Marc dispelled all the myths you can think of, and warned us off the deadliest mushrooms with the maxim that there are….old mushroom spotters, bold mushroom spotters, but no old, bold mushroom spotters. In the end, by close attention to the ground, and being mindful to likely places, it was quite a squeeze to get them all on the display table – not much room.
Marc said: Found a lot more species than I expected after the frosts but including, Wood Blewits (Lepista nuda), field Blewits (Lepista Saeva), wood/jelly ear (Auricularia auricula), sulphur tufts (Hypholoma fasciculare), glistening ink caps (Coprinellus micaceus) honey fungus (Armillaria mellea), Shaggy parasols (Chlorophyllum brunneum), velvet shanks (Flammulina velutipes), fairy ring champignon (Marasmius oreades) my first ever wrinkled peach! (Rhodotus palmatus) and at the time an unidentified grey capped mushroom, now possibly identified following further research as Volvariella gloiocephala (stubble rose gill). NB: not all are edibles, and even some of the edibles were found in a cemetery so unwise to consume!
Photo credits Richard Godfrey, Louise Fowden, John Durrant, Robert Fairclough, Sue Tyler, Fran Pearce, Laura Drysdale, Tod Sullivan, Phillip Wells
We met on a bleak day at St Benet’s Abbey, the strange abbey in the marshes near Ludham that once looked something like this
and now like this.
It is owned by our BCA partners Norfolk Archaeological Trust, and is a thousand years old, as the Benedictine monastery was founded by King Cnut in 1019. The land route to the site is through private farmland, but the ruins are more accessible via the River Bure.
St Benet’s is still used for an annual service in August, and it clearly means a lot to many, we saw inscriptions, gifts and a bunch of flowers with a portrait photo laid in the Gatehouse.
The archaeology of the site is apparent in the lumps and bumps in the landscape, and there are some tempting molehills.
St Benet’s Abbey is wonderfully photogenic and people took some great pictures
We ended up with a cuppa at Ludham Bridge.

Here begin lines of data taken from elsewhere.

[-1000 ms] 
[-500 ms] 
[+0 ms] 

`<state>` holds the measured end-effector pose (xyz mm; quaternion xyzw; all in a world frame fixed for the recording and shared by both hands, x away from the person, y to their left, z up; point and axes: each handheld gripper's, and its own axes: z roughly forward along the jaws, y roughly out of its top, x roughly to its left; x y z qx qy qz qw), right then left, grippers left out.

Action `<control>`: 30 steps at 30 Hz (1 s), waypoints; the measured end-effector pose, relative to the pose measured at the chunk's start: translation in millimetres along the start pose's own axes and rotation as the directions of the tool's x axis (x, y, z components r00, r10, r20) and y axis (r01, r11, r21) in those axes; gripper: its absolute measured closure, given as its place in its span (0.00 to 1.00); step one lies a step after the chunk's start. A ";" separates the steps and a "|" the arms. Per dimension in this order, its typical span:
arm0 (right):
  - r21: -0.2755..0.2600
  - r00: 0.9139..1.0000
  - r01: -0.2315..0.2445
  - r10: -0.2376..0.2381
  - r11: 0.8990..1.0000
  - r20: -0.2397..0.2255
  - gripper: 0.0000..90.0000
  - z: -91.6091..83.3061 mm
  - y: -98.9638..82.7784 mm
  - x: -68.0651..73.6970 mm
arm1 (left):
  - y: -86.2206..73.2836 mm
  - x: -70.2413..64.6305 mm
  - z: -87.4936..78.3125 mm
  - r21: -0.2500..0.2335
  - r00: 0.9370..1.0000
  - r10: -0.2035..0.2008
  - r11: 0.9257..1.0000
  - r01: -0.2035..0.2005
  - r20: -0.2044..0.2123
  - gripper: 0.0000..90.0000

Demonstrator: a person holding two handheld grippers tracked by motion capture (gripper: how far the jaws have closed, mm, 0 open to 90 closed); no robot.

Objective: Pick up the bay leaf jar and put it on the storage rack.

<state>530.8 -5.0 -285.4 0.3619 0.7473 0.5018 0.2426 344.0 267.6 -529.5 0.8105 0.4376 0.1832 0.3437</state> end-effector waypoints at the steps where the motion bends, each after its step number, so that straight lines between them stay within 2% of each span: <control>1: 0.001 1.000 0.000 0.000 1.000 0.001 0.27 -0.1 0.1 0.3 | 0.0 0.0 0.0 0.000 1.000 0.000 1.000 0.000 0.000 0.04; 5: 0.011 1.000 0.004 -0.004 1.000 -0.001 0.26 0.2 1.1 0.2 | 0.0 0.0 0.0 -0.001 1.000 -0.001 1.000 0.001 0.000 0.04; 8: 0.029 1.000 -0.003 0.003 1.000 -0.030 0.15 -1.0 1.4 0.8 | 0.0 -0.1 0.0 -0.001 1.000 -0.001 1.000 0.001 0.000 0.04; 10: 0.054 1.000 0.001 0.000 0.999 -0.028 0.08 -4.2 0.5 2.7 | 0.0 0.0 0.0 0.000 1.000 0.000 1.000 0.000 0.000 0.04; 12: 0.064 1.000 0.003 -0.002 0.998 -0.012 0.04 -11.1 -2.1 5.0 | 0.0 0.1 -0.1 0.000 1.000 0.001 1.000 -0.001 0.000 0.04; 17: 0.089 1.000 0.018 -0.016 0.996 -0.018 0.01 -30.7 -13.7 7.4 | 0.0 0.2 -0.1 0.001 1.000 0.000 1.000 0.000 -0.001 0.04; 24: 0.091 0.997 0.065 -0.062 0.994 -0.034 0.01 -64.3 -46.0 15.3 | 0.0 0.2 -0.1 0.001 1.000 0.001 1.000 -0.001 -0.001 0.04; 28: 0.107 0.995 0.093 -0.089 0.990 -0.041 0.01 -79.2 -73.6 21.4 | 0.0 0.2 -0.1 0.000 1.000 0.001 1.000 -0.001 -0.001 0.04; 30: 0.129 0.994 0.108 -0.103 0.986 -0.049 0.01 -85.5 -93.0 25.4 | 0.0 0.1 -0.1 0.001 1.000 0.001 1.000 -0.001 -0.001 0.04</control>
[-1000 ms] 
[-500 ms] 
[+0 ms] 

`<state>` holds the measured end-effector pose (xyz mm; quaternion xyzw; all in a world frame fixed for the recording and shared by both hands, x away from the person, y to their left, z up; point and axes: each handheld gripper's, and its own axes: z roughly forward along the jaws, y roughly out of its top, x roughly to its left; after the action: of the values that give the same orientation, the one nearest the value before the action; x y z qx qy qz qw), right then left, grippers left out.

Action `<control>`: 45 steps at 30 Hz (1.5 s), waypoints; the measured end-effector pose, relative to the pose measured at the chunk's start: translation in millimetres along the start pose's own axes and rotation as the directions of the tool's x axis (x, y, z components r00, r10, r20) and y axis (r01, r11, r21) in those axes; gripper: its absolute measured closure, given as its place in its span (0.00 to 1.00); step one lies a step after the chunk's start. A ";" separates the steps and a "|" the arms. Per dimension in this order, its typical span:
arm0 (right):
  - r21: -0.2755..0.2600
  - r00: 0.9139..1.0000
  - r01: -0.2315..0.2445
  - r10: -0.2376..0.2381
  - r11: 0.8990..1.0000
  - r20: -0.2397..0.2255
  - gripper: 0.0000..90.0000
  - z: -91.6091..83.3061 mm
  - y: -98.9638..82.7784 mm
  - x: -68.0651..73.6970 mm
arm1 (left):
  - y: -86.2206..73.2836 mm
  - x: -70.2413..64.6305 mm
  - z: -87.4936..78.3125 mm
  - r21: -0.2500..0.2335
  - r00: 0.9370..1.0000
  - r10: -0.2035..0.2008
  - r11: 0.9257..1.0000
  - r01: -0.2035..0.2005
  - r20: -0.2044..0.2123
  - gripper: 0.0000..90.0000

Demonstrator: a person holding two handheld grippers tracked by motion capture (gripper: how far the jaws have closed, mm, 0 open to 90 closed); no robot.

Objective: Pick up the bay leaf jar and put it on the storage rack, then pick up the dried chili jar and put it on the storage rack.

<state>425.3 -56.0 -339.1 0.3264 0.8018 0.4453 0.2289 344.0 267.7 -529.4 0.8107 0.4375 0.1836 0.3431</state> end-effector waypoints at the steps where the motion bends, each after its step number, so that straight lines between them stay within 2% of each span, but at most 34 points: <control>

Tod’s Trips took us from Sams Cafe to the Lowestoft Heritage Centre, with a tour of Flint House and the extraordinary Beach Village model. North Lowestoft is a Heritage Action Zone – https://www.eastsuffolk.gov.uk/business/regeneration-projects/haz/
We feel a building conservation project coming on….
Tuesday 10th September 2019
After a fascinating day interviewing film makers, we headed to Raveningham to take down our installation, The World as Nature Intended.

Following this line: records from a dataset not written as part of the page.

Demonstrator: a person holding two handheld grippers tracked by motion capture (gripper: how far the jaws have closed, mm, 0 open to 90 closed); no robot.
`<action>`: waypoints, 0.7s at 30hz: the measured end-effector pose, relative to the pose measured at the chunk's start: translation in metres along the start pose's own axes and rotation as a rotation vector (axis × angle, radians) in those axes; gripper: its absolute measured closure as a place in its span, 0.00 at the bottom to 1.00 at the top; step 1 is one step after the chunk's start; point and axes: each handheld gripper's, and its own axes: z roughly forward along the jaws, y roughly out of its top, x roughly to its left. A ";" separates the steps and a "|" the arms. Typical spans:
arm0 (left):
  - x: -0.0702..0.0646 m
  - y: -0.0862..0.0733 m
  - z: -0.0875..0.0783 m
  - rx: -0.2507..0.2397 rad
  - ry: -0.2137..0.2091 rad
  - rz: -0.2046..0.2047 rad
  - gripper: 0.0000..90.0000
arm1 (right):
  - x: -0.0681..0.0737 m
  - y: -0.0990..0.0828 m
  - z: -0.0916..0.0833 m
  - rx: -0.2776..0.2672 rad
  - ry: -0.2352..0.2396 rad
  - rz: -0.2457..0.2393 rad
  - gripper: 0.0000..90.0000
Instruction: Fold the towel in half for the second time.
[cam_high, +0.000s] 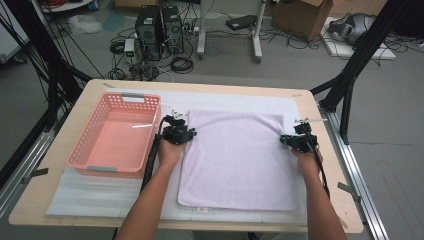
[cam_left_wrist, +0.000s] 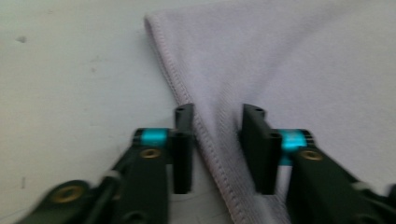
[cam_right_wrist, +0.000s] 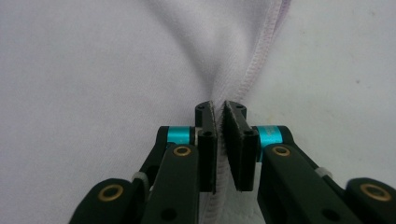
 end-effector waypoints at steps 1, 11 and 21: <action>-0.001 0.000 0.000 -0.001 0.002 0.009 0.93 | -0.001 0.000 0.000 -0.002 0.006 0.010 0.94; 0.007 0.008 -0.019 -0.082 -0.074 -0.125 0.94 | -0.006 -0.001 -0.020 -0.083 0.044 0.057 0.96; 0.001 0.001 -0.052 -0.078 -0.147 -0.105 0.94 | -0.003 -0.014 -0.055 -0.136 0.118 0.035 0.96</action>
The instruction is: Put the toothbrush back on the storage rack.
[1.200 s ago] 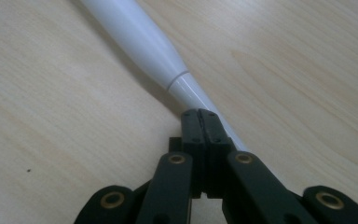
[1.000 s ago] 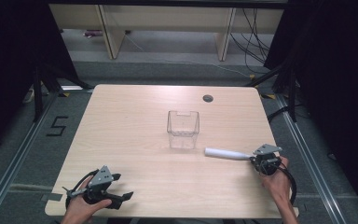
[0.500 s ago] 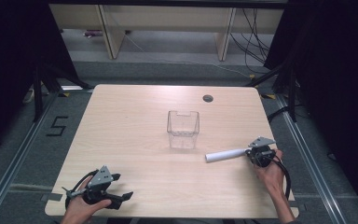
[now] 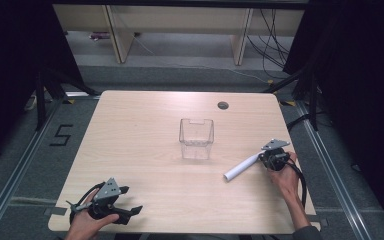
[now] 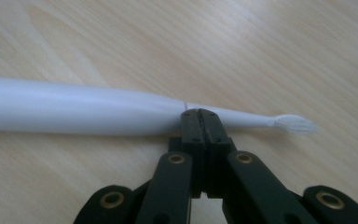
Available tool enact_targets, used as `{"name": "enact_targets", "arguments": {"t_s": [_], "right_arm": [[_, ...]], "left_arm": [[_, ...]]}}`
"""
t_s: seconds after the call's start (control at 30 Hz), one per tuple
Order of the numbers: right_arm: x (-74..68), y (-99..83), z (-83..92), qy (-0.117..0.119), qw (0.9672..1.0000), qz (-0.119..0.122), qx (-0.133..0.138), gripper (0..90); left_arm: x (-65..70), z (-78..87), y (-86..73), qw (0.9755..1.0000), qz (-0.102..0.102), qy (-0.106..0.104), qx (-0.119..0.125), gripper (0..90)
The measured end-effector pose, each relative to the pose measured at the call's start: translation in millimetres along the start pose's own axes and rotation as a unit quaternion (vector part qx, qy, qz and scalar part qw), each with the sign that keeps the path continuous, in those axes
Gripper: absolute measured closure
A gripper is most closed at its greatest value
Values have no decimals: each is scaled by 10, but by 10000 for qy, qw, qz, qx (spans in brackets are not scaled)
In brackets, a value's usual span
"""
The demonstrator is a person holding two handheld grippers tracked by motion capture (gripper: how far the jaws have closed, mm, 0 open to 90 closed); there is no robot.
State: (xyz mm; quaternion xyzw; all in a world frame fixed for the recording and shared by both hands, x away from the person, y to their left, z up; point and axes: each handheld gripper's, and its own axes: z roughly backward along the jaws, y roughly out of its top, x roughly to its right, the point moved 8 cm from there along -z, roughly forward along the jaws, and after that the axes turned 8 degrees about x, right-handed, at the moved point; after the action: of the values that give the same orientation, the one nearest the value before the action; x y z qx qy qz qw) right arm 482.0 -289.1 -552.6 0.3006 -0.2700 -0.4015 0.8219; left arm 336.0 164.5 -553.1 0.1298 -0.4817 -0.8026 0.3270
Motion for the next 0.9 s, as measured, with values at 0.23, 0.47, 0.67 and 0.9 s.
{"name": "enact_targets", "arguments": {"t_s": [0.23,0.47,0.67,0.9], "right_arm": [[-13,114,-108,94,9997,229,21,900],[-61,200,-211,176,9994,290,1,900],[-128,285,-283,296,9986,436,1,896],[-181,324,-338,385,9983,425,-40,884]], "left_arm": [[12,-2,5,10000,27,8,33,156],[11,-3,5,10000,9,-6,40,158],[23,-5,10,10000,47,-22,83,159],[30,4,13,9999,75,-7,81,159]]}}
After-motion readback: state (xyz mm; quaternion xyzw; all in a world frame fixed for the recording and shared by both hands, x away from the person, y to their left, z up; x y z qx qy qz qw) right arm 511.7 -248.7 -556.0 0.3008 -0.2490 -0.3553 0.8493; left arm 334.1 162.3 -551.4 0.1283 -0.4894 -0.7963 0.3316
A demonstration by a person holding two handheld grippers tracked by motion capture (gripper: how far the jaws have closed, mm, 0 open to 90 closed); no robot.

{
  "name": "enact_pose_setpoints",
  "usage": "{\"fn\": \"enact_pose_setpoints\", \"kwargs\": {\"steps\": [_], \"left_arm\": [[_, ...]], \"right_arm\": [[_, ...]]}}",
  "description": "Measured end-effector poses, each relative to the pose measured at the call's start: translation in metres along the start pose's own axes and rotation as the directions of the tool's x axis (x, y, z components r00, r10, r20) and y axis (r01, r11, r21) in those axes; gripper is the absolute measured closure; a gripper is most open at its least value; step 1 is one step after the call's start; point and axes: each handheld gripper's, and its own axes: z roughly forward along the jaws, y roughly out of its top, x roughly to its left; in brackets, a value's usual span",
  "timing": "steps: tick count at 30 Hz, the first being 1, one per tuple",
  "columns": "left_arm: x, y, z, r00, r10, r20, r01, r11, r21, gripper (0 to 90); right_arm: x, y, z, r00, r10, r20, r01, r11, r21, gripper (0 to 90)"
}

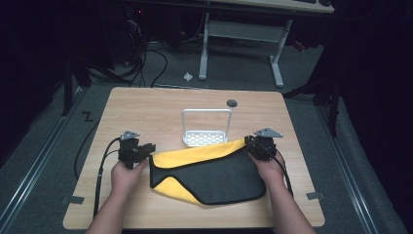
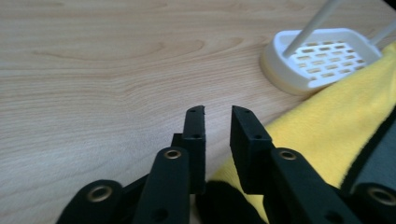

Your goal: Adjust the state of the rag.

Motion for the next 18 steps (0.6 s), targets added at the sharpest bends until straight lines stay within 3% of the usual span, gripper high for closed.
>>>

It has survived howling gales, torrential rain, strong sun and 4500 visitors.
The roundels will be repaired and integrated into our Almanac. The willow structure stays in position, to weather through winter and spring, until the Trail comes round again.
John Durrant took this photo when he went to Burgh Castle with a friend on Tuesday 27th August.